Newman comes from an extremely musical family — Randy “You’ve Got a Friend in Me” Newman is his cousin, and his father Alfred won nine Oscars for composing. Thomas, however, has not fared as well: He’s been nominated for 14 Academy Awards during his career, including for The Shawshank Redemption (apparently just an unlucky film), American Beauty and Finding Nemo, all without a win.

Federico Fellini

Fellini joins Ingmar Bergman in the “legendary 20th century directors without a competitive Oscar” club, with 12 nominations. His first chance, after four nominations for writing, came in 1962 (La Dolce Vita). He did direct four Best Foreign Films and got an honorary Oscar in 1993, though those are typically counted separately from the “major” directing awards.

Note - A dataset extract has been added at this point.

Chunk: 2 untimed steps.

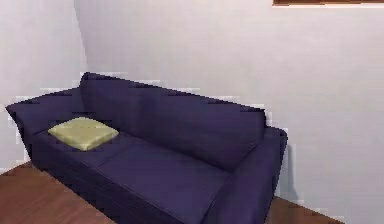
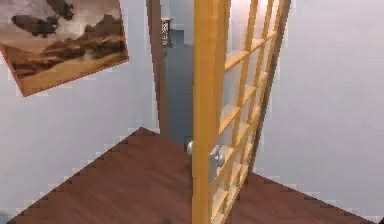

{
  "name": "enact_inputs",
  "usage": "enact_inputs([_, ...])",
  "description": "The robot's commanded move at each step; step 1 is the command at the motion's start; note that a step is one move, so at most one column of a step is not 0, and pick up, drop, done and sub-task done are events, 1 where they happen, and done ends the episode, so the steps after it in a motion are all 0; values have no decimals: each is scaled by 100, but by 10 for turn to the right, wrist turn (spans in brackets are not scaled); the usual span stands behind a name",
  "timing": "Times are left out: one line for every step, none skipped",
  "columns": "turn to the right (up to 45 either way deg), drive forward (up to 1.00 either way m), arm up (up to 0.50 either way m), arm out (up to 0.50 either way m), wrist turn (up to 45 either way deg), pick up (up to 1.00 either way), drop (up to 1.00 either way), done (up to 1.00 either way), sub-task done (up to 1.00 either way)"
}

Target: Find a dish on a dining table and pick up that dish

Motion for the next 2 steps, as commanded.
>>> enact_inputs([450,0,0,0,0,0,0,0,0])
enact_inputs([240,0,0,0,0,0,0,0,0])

Check out PEOPLE’s full 2017 Academy Awards coverage and complete winners list!

Rick Kline

Another sound engineer consistently shut out (are you sensing a theme?), Kline has nonetheless worked on a host of legendary films, including Star Wars, The Godfather, Rocky, Rambo, Harry Potter, X-Men, Fast and Furious and Top Gun. All told, he’s got 11 nominations without a win.

Anna Behlmer

Behlmer was the first woman nominated in the Best Sound category (for 1996’s eventual Best Picture winner Braveheart) and has been in the running for such films as L.A. Confidential, The Thin Red Line and Moulin Rouge!, among others, to the tune of 10 nominations without a win.

Walter Lantz

The head of his own animation studio, Lantz counts the creation of the first Technicolor cartoon and characters Chilly Willy and Woody Woodpecker to his credits. Despite ten Academy Award nominations, stretching from 1934 to 1956, he didn’t pick up an Oscar until 1979, when he was awarded an honorary statuette.

Walter Scharf

He won an Emmy (The Undersea World of Jacques Cousteau) and a Golden Globe (Ben), but despite his ten Academy Award nominations, never took home an Oscar. He was nominated for his score for Willy Wonka and the Chocolate Factory as well as Ben (1972) and Funny Girl (1968).